Were more executives to assume competence among their colleagues and associates following Mr. Woltz’s example, the increases in productivity and efficiency om today’s enterprises would be of an order of magnitude that most can only imagine.

Presidents of Universities and Deans of our business schools would do well to teach and encourage their students to follow Mr. Woltz’s example rather than, as is apparently the case judging from the ethical and financial crises in our country, teaching them to exploit their employees and customers for their own personal gratification and financial gains.

Flag Comment Posted by bholl on November 23, 2009 at 3:02 pm

Mr. Woltz is, indeed, to be admired. His story is an inspiration to us all.

Now, I wish he would take that expertise and build a small regional phone company that will give personal service, delivered by people in America, not India or Canada.

We must dismantle these huge communications companies. Their service stinks.

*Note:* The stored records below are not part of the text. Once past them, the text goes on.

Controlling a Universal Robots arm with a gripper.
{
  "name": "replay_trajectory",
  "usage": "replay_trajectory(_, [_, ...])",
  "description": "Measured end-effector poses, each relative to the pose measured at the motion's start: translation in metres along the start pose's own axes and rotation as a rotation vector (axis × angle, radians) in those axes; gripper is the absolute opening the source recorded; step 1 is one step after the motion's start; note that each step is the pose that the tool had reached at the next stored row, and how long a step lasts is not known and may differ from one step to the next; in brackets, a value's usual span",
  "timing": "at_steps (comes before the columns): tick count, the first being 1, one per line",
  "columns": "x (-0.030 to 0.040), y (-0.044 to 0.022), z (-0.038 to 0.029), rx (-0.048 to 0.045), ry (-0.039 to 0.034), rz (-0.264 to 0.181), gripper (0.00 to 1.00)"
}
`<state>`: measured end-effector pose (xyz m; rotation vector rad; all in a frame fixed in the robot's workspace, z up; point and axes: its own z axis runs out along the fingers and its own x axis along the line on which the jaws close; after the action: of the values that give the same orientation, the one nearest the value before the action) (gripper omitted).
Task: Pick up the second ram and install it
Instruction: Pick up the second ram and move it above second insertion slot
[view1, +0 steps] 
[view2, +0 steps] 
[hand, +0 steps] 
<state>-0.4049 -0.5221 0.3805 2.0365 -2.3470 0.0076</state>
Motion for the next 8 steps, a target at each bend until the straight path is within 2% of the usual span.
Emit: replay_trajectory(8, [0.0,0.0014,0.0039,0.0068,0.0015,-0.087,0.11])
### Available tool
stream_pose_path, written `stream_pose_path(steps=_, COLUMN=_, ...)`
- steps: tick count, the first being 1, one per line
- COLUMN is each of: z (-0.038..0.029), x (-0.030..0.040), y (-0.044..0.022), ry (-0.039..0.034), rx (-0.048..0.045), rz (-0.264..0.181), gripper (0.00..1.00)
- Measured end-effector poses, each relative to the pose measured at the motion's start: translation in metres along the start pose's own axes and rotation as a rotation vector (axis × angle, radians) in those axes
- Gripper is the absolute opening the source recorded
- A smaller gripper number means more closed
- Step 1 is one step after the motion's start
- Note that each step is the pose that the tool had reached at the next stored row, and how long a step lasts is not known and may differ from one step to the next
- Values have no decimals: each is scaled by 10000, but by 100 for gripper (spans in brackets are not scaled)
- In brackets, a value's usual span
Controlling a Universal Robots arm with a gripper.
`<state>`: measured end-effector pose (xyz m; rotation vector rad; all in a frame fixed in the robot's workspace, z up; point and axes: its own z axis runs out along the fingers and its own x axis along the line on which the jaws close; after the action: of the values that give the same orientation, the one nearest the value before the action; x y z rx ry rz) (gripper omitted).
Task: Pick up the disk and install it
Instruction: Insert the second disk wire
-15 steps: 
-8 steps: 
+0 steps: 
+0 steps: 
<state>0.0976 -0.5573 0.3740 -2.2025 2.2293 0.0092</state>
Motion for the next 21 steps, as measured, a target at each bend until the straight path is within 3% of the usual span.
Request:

Flag Comment Posted by pam7254 on November 23, 2009 at 7:34 am

It is nice to read a success story. Congratulations Mr. Woltz for a job and a life, well done. However, your employer Verizon is off my ‘list’ of recommendations for the rest of my life. As a subscriber to a home (old fashioned landline) telephone, and a 40+ year customer, my service was interupted on being late 13 days in payment of a one month bill. I was stunned. Verizon knew as I had contacted them previously, for the information to be added to my acct, that I am homebound, in a wheelchair 80% of my day and on oxygen. I didn’t know Verizon was that hungry. Problem solved tho, I am now a Comcast customer and happy with my service from them. Good luck to you in all your future endeavors.

Pamela Bryant
Glen Allen, VA

Flag Comment Posted by racer2 on November 23, 2009 at 5:05 am

For a small town boy from Mecklenburg County ya done good Bobby!  Congratulations!  I hope your family and brother Ben are doing well.